▸ ASSIGNED TASK
Take the material below and output exactly the run of lines from the one containing "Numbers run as" down to the one containing "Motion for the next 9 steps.", with both included.

************

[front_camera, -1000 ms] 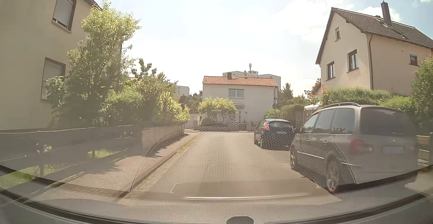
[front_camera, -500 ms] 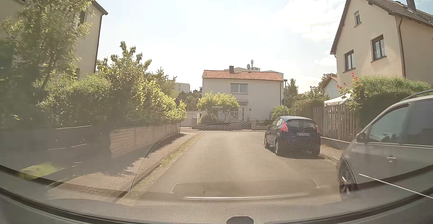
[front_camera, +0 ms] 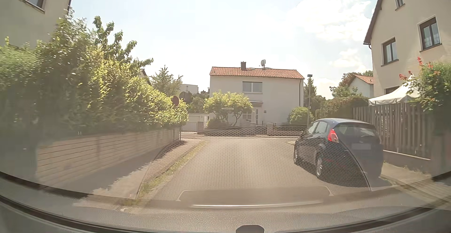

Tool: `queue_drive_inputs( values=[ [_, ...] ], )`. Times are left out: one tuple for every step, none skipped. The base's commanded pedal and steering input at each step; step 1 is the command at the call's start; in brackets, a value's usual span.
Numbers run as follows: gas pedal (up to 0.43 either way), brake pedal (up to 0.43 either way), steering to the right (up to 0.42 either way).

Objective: Follow the waypoints while adhering to traffic rules and regulations

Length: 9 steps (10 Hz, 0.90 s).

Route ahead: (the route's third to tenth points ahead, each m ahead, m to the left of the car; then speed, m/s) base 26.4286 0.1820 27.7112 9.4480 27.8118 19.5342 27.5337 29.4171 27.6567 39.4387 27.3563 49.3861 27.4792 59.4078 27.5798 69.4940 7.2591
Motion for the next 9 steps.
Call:
queue_drive_inputs(
  values=[
    [0.000,0.000,-0.001],
    [0.000,0.000,0.007],
    [0.000,0.000,0.010],
    [0.000,0.000,0.012],
    [0.000,0.000,0.014],
    [0.000,0.000,0.021],
    [0.000,0.000,0.031],
    [0.000,0.006,0.052],
    [0.000,0.018,0.072]
  ],
)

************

▸ SOLUTION
Numbers run as follows: gas pedal (up to 0.43 either way), brake pedal (up to 0.43 either way), steering to the right (up to 0.42 either way).

Objective: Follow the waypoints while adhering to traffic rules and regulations

Length: 9 steps (10 Hz, 0.90 s).

Route ahead: (the route's third to tenth points ahead, each m ahead, m to the left of the car; then speed, m/s) base 26.4286 0.1820 27.7112 9.4480 27.8118 19.5342 27.5337 29.4171 27.6567 39.4387 27.3563 49.3861 27.4792 59.4078 27.5798 69.4940 7.2591
Motion for the next 9 steps.

The output is complete.